The Guardians(35)



I’m led to Castle’s office and he greets me with a smile and firm handshake. He’s about forty and has the easy manner of a rural politician. He did not live in the county at the time of the Russo murder, so hopefully he carries no baggage from those days.

After a few minutes of weather talk, he says, “Quincy Miller, huh? I looked through the file last night to get up to speed. Are you a priest or something?”

“A lawyer and a minister,” I say, and spend a moment talking about Guardian. “I take old cases that involve the innocent.”

“Good luck with this one.”

I smile and say, “They’re all difficult, Sheriff.”

“Got it. So how do you plan to prove that your client did not kill Keith Russo?”

“Well, as always, I go back to the scene and start digging. I know that most of the State’s witnesses lied at trial. The evidence is shaky at best.”

“Zeke Huffey?”

“Typical jailhouse snitch. I found him in prison in Arkansas and I expect him to recant. He’s made a career out of lying and recanting, not unusual for those guys. Carrie Holland has already told me the truth—she lied under pressure from Pfitzner and Burkhead, the prosecutor. They gave her a good deal on a pending drug charge. After the trial, Pfitzner gave her a thousand bucks and ran her out of town. She hasn’t been back. June Walker, Quincy’s ex-wife, lives in Tallahassee but so far has refused to cooperate. She testified against Quincy and lied because she was angry over their divorce. Lots of lies, Sheriff.”

This is all new to him and he absorbs it with interest. Then he shakes his head and says, “Still a long way to go. There’s no murder weapon.”

“Right. Quincy never owned a shotgun. The key, obviously, is the blood-spattered flashlight that mysteriously disappeared not long after the murder.”

“What happened to it?” he asks. He’s the sheriff. I should be asking him.

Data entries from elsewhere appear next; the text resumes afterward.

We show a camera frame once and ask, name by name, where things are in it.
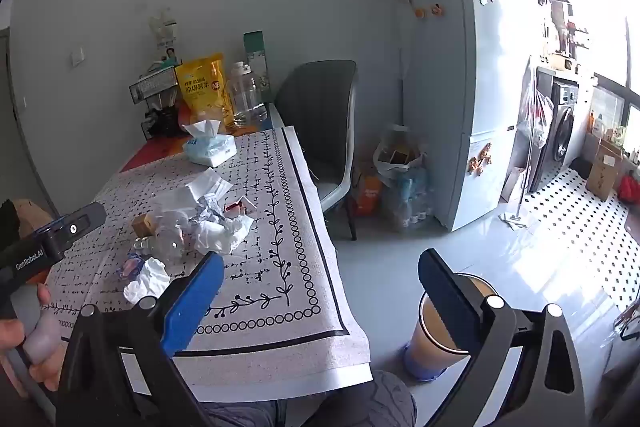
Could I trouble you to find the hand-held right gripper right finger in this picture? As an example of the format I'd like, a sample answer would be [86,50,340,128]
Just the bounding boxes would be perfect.
[417,248,588,427]

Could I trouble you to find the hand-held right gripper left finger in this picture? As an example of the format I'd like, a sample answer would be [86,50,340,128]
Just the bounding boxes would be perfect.
[55,252,226,427]

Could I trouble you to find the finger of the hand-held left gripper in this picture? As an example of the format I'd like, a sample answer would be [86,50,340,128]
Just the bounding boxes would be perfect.
[36,202,107,251]

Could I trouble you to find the white tissue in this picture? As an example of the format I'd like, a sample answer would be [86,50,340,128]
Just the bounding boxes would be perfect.
[123,256,172,306]

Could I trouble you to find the beige trash bin blue liner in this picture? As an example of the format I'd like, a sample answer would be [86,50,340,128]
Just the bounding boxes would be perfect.
[404,273,502,382]

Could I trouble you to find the small brown carton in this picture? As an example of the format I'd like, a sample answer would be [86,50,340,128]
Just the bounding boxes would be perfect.
[131,212,157,238]

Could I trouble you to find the pink blue wrapper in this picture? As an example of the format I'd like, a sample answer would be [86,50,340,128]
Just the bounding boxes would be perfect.
[119,252,147,279]

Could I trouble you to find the crushed clear plastic bottle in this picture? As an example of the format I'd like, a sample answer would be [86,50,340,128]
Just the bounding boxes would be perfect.
[132,212,202,269]

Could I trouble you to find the white wrapper pile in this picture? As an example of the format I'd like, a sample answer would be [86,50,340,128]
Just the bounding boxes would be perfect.
[191,213,256,256]

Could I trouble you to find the silver wrapper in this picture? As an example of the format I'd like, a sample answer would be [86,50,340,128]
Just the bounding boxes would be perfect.
[194,194,227,224]

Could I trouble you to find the red white carton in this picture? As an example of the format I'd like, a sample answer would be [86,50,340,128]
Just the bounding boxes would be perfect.
[224,194,259,221]

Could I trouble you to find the white napkin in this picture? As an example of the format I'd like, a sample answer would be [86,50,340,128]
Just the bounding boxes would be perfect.
[164,166,234,214]

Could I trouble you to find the person's left hand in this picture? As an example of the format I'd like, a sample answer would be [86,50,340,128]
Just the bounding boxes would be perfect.
[0,284,69,391]

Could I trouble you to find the tan cardboard box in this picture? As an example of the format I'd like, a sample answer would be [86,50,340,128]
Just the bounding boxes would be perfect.
[12,198,54,236]

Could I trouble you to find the pack of water bottles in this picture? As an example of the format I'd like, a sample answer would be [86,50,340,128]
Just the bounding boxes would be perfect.
[381,166,434,234]

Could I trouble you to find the grey printed tablecloth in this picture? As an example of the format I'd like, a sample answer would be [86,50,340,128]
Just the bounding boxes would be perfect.
[47,126,374,392]

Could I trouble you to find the white flat mop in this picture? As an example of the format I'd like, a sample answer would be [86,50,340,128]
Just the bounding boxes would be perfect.
[499,56,535,231]

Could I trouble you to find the orange bottle on floor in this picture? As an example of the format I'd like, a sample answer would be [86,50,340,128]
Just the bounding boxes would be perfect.
[351,171,384,219]

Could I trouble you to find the white paper bag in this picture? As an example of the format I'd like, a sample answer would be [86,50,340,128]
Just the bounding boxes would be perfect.
[501,166,527,204]

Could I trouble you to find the black desk rack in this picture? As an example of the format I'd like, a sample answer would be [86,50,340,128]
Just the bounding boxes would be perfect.
[128,61,187,140]

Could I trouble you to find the orange figure magnets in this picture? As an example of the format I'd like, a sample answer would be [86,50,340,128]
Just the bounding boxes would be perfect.
[467,144,494,176]

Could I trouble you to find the soft tissue pack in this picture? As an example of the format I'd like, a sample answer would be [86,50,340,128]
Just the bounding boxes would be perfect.
[181,119,239,168]

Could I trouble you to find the white plastic bag with boxes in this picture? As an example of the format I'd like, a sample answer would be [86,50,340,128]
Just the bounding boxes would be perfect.
[374,125,427,188]

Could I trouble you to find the yellow snack bag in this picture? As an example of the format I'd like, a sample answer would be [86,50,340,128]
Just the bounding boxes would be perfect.
[173,52,236,134]

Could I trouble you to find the pale blue refrigerator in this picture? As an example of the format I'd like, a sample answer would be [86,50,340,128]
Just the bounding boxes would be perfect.
[396,0,524,233]

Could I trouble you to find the dark washing machine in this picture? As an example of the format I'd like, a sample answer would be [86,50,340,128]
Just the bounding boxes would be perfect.
[529,67,582,194]

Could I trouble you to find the clear plastic jug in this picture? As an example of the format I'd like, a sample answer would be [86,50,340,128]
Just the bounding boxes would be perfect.
[227,62,269,128]

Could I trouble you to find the brown cardboard box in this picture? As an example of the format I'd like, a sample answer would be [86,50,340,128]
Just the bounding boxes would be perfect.
[585,138,624,203]

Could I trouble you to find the white pump bottle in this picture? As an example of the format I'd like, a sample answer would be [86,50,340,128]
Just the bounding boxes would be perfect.
[149,8,180,58]

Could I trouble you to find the hanging clear plastic bags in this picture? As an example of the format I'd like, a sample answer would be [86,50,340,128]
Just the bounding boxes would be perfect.
[519,66,554,154]

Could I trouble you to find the red bag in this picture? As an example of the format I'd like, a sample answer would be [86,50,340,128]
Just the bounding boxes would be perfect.
[616,173,640,206]

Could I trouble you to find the grey upholstered chair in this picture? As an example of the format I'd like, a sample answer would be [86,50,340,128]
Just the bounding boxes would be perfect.
[273,59,360,242]

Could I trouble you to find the tall green box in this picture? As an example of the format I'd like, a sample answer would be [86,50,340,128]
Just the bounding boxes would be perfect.
[243,30,271,104]

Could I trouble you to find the black framed window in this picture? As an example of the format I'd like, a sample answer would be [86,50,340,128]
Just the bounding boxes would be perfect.
[591,17,640,168]

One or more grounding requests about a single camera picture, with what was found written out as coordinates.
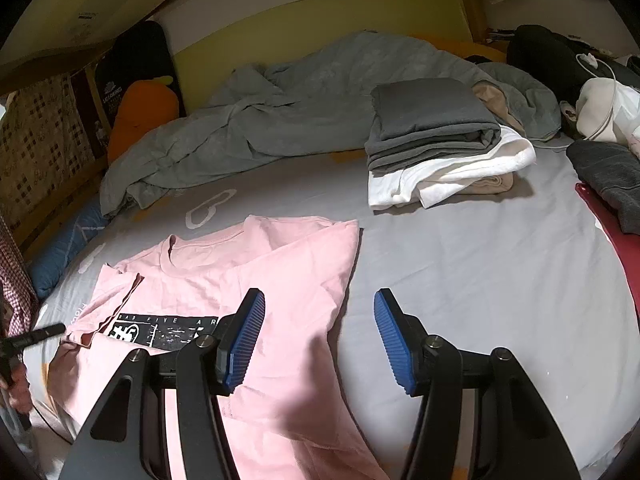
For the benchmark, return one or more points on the dark grey folded garment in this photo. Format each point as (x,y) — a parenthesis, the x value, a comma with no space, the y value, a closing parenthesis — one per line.
(425,115)

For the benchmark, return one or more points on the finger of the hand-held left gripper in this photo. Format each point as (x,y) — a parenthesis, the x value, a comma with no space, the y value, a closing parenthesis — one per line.
(45,334)

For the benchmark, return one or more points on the beige plaid hanging cloth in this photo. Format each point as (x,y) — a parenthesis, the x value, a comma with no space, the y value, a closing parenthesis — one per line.
(40,145)

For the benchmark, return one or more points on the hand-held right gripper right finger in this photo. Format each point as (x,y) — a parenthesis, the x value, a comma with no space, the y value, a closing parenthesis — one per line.
(395,345)

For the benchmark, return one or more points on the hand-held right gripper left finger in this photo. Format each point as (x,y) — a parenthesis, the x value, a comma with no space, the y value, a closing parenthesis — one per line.
(245,345)

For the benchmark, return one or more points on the black clothing pile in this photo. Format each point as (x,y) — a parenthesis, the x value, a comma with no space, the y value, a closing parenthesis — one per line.
(545,55)

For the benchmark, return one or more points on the white folded garment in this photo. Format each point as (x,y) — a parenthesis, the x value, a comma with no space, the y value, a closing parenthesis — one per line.
(450,170)

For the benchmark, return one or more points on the dark red flat case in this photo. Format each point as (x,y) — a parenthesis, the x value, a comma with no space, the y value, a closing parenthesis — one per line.
(617,250)

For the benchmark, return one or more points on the pastel checked overhead mattress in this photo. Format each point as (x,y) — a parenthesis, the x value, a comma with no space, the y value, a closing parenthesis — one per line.
(75,5)

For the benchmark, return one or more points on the dark grey knit cloth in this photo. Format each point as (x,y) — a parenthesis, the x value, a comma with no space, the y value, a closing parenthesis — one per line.
(610,175)

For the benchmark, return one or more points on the red checked curtain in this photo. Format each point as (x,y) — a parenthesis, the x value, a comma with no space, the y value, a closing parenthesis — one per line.
(15,280)

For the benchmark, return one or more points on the beige folded garment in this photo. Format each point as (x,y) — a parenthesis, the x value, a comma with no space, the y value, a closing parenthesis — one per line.
(492,105)

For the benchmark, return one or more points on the person's left hand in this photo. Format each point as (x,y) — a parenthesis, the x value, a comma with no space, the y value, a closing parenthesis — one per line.
(21,390)

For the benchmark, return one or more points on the orange carrot plush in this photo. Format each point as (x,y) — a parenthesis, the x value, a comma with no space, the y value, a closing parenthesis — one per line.
(145,115)

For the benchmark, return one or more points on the blue pillow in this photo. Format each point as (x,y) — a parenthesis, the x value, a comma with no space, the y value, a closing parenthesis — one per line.
(65,250)

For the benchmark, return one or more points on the pink printed T-shirt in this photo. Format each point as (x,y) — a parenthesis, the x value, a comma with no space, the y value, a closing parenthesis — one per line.
(290,280)

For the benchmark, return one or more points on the grey crumpled blanket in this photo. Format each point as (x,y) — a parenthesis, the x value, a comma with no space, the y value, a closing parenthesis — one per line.
(300,100)

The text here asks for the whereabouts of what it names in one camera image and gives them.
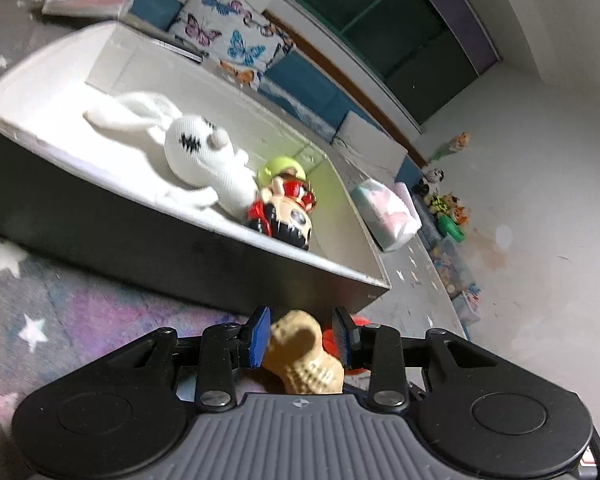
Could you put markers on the dark window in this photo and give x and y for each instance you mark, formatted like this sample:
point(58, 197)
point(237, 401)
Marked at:
point(405, 35)

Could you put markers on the green yellow ball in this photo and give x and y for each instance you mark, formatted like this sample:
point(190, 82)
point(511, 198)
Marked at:
point(282, 166)

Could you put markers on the butterfly print cushion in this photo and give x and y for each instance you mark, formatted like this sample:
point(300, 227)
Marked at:
point(230, 25)

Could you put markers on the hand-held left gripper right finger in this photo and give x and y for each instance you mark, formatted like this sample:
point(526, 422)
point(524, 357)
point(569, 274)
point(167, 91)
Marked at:
point(342, 340)

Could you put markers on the pile of plush toys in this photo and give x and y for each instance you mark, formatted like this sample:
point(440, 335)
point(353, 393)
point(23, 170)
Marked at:
point(452, 215)

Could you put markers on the beige peanut toy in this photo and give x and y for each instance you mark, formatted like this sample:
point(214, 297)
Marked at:
point(305, 365)

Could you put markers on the red horned toy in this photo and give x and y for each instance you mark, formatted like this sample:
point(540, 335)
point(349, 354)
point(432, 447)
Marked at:
point(361, 320)

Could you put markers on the pink white tissue pack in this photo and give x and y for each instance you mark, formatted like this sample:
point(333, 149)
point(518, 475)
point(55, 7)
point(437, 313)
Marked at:
point(390, 215)

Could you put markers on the beige cushion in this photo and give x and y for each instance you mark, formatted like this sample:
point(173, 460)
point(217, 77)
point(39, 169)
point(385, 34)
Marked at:
point(370, 140)

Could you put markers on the orange green doll figure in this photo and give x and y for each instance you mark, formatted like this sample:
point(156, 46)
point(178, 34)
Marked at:
point(452, 146)

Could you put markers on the white plush rabbit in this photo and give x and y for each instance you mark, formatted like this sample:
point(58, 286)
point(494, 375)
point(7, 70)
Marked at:
point(200, 155)

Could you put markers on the grey cardboard box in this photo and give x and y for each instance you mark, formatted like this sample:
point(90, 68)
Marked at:
point(130, 240)

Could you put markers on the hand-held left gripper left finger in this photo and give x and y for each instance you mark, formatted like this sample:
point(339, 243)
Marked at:
point(260, 337)

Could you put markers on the red black doll figure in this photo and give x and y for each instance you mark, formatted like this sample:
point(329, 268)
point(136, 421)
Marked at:
point(290, 215)

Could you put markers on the blue sofa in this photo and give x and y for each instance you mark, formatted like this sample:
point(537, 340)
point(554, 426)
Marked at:
point(310, 85)

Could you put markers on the black white plush toy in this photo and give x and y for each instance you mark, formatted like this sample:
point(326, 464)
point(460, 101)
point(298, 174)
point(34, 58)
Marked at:
point(432, 179)

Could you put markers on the clear toy storage bin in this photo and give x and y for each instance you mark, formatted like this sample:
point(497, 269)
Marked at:
point(455, 270)

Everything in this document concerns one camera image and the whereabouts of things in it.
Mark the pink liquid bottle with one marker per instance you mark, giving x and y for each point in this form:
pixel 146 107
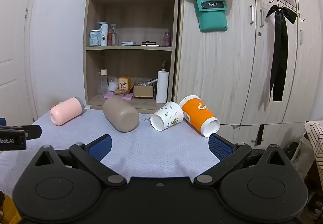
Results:
pixel 166 39

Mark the taupe plastic cup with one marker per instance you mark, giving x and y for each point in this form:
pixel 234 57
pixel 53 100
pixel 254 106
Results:
pixel 121 114

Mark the white leaf print paper cup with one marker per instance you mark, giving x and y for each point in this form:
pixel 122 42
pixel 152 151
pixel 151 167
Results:
pixel 168 115

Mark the white quilted table cover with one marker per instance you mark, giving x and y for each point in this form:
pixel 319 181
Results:
pixel 151 148

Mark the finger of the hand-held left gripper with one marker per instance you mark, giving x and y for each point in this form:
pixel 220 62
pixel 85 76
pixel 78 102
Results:
pixel 33 131

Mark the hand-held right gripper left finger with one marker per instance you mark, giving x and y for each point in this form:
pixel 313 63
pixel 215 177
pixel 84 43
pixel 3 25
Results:
pixel 101 147

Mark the orange paper cup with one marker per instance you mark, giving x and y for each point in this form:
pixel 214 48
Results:
pixel 199 112

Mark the wooden open shelf unit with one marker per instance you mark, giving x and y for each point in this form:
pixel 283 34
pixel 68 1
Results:
pixel 131 19

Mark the teal label jar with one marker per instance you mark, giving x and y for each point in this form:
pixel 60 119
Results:
pixel 94 39

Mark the crumpled white paper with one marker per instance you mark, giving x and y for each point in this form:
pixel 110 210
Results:
pixel 113 85

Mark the white pump bottle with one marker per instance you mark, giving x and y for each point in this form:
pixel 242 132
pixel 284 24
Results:
pixel 104 35

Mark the teal Redmi box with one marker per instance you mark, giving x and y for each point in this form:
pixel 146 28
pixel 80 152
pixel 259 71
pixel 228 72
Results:
pixel 213 20

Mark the yellow box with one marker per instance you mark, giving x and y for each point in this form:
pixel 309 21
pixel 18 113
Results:
pixel 8 210

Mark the pink sponge pack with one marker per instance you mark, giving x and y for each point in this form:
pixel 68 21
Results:
pixel 128 97
pixel 108 95

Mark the cardboard box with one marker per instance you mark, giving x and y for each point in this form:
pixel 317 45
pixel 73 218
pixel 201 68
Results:
pixel 143 92

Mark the small floral wooden box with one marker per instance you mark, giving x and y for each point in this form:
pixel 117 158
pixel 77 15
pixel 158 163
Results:
pixel 125 83

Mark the clear bottle with cream cap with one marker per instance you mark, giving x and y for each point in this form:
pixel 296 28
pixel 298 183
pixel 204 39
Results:
pixel 103 82

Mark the white paper towel roll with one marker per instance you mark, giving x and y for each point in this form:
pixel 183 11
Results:
pixel 162 87

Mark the geometric pattern box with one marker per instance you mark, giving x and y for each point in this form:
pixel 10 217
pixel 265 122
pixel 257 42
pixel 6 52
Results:
pixel 315 138

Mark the pink plastic cup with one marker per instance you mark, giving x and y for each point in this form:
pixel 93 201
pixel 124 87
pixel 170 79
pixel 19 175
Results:
pixel 64 111

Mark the black ribbon bow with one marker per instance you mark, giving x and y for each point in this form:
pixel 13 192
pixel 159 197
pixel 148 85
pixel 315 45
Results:
pixel 279 49

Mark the wooden wardrobe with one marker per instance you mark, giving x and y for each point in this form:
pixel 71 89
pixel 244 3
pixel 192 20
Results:
pixel 217 62

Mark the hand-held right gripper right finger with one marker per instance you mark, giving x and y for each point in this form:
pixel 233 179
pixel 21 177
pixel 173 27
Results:
pixel 219 147

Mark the small white tin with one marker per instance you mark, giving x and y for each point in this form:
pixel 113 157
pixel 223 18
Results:
pixel 128 43

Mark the red liquid bottle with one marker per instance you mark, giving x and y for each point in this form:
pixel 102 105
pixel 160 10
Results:
pixel 112 37

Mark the white door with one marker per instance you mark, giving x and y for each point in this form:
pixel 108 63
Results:
pixel 12 37

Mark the white plastic bag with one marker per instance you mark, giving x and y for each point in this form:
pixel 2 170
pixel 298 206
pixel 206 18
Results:
pixel 306 155

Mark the flat black case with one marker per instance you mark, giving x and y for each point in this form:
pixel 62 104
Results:
pixel 150 43

“You tell me. The official version, according to Pfitzner, is that it was destroyed in a fire where they kept evidence.”

“You doubt that?”

“I doubt everything, Sheriff. The expert for the State, a Mr. Norwood, never saw the flashlight. His testimony was pretty outrageous.” I reach into my briefcase, pull out some papers, and place them on his desk. “This is our summary of the evidence. In there you’ll see a report from a Dr. Kyle Benderschmidt, a renowned criminologist, that raises serious doubts about Norwood’s testimony. Have you looked at the photographs of the flashlight?”

“Yes.”

“Dr. Benderschmidt believes that the specks, or flecks, on the lens are probably not even human blood. And the flashlight was not found at the scene. We’re not sure where it came from and Quincy swears he had never seen it.”

He takes the report and takes his time flipping through it. When he gets bored he tosses it onto his desk and says, “I’ll spend some time with it tonight. What, exactly, do you want me to do here?”

“Help me. I’ll file a petition for post-conviction relief based on new evidence. It will have reports from our experts and statements from the witnesses who lied. I need for you to reopen the investigation into the murder. It will be a tremendous help if the court knows that the locals believe the wrong man was convicted.”

“Come on, Mr. Post. This case was closed over twenty years ago, long before I came to town.”

“They’re all old cases, Sheriff, old and cold. That’s the nature of our work. Most of the actors are gone—Pfitzner, Burkhead, even the judge is dead. You can look at the case with a fresh perspective and help get an innocent man out of prison.”

He’s shaking his head. “I don’t think so. I can’t see getting involved in this. Hell, I never thought about the case until you called yesterday.”

“All the more reason to get involved. You can’t be blamed for anything that went wrong twenty years ago. You’ll be seen as the good guy trying to do the right thing.”

“Do you have to find the real killer to get Miller out?”

“No. I have to prove him innocent, that’s all. In about half of our cases we manage to nail the real criminal, but not always.”

He keeps shaking his head. The smiles are gone. “I can’t see it, Mr. Post. I mean, you expect me to pull one of my overworked detectives off his active cases and start digging through a twenty-year-old murder that folks around here have forgotten about. Come on, man.”

“I’ll do the heavy lifting, Sheriff. That’s my job.”

“So what’s my job?”

“Cooperate. Don’t get in the way.”

He leans back in his chair and locks his hands behind his head. He stares at the ceiling as minutes pass. Finally, he asks, “In your cases, what do the locals normally do?”

“Cover up. Stonewall. Hide evidence. Fight me like hell. Contest everything I file in court. You see, Sheriff, in these cases the stakes are too high and the mistakes are too egregious for anyone to admit they were wrong. Innocent men and women serve decades while the real killers roam free, and often kill again. These are enormous injustices, and I’ve yet to find a cop or a prosecutor with the spine to admit they blew it. This case is a bit different because those responsible for Quincy’s wrongful conviction are gone. You can be the hero.”